The pipeline can go one step further to visualise the clustering:
cat iris.csv | ml train kmeans 3 | ml predict kmeans iris.csv | ml visualise kmeans
This will popup a window to display the clustering result.
TODO: Include the resulting plot here.
A pipeline including normalise can be
illustrated with the wine.csv
dataset from Section
7.14:
cat wine.csv |
ml normalise kmeans |
tee norm.csv |
ml train kmeans 4 |
ml predict kmeans norm.csv |
mlr --csv cut -f label |
paste -d"," wine.csv -
Here after normalising the input dataset the result is saved to a file
norm.csv
using tee whilst piping the same data on
to the next command (to train a clustering). We
save to file since we’d like to predict the
clusters for each of the normalised observations, then map them back
to the original observations. This is accomplished using a combination
of mlr to cut the label column from the csv
output from the predict command, and then we
paste that label column to the original wine.csv
.
The output is something like:
alcohol,malic,ash,alcalinity,magnesium,total,flavanoids,nonflavanoid,proanthocyanins,color,hue,...

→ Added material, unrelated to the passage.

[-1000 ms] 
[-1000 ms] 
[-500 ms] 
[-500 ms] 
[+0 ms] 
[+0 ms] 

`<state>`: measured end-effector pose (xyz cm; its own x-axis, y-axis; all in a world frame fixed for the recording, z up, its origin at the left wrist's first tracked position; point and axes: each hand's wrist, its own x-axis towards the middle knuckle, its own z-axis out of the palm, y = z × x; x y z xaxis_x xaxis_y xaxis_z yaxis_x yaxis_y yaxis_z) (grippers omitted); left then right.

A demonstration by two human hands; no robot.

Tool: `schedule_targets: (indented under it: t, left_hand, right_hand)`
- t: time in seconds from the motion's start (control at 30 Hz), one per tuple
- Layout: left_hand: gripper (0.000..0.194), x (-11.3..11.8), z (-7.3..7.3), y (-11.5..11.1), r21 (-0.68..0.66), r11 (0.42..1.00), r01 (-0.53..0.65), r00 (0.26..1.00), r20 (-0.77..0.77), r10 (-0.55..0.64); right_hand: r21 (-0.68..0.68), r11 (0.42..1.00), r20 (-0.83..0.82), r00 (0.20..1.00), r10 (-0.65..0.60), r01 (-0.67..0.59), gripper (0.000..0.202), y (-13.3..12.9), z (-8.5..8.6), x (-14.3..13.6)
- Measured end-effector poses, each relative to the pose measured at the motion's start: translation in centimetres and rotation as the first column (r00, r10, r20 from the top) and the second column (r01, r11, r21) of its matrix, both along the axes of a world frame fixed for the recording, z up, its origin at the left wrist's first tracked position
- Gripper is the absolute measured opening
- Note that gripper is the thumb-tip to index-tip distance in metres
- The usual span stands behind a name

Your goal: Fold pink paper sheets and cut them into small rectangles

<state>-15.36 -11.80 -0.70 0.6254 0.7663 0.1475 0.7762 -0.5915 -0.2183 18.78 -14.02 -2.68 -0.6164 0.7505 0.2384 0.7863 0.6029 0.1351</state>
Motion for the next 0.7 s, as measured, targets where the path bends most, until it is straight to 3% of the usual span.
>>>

14.23,1.71,2.43,15.6,127,2.8,3.06,.28,2.29,5.64,1.04,3.92,1065,0
13.2,1.78,2.14,11.2,100,2.65,2.76,.26,1.28,4.38,1.05,3.4,1050,0
...
13.4,3.91,2.48,23,102,1.8,.75,.43,1.41,7.3,.7,1.56,750,3
13.27,4.28,2.26,20,120,1.59,.69,.43,1.35,10.2,.59,1.56,835,3
13.17,2.59,2.37,20,120,1.65,.68,.53,1.46,9.3,.6,1.62,840,2
14.13,4.1,2.74,24.5,96,2.05,.76,.56,1.35,9.2,.61,1.6,560,2
Once again we can visualise the result as part of the pipeline, whilst also using tee to also save the clustering to file:
cat wine.csv |
ml normalise kmeans |
tee norm.csv |
ml train kmeans 4 |
ml predict kmeans norm.csv |
mlr --csv cut -f label |
paste -d"," wine.csv - |
tee clustering.csv |
ml visualise kmeans
TODO: Include the resulting plot here.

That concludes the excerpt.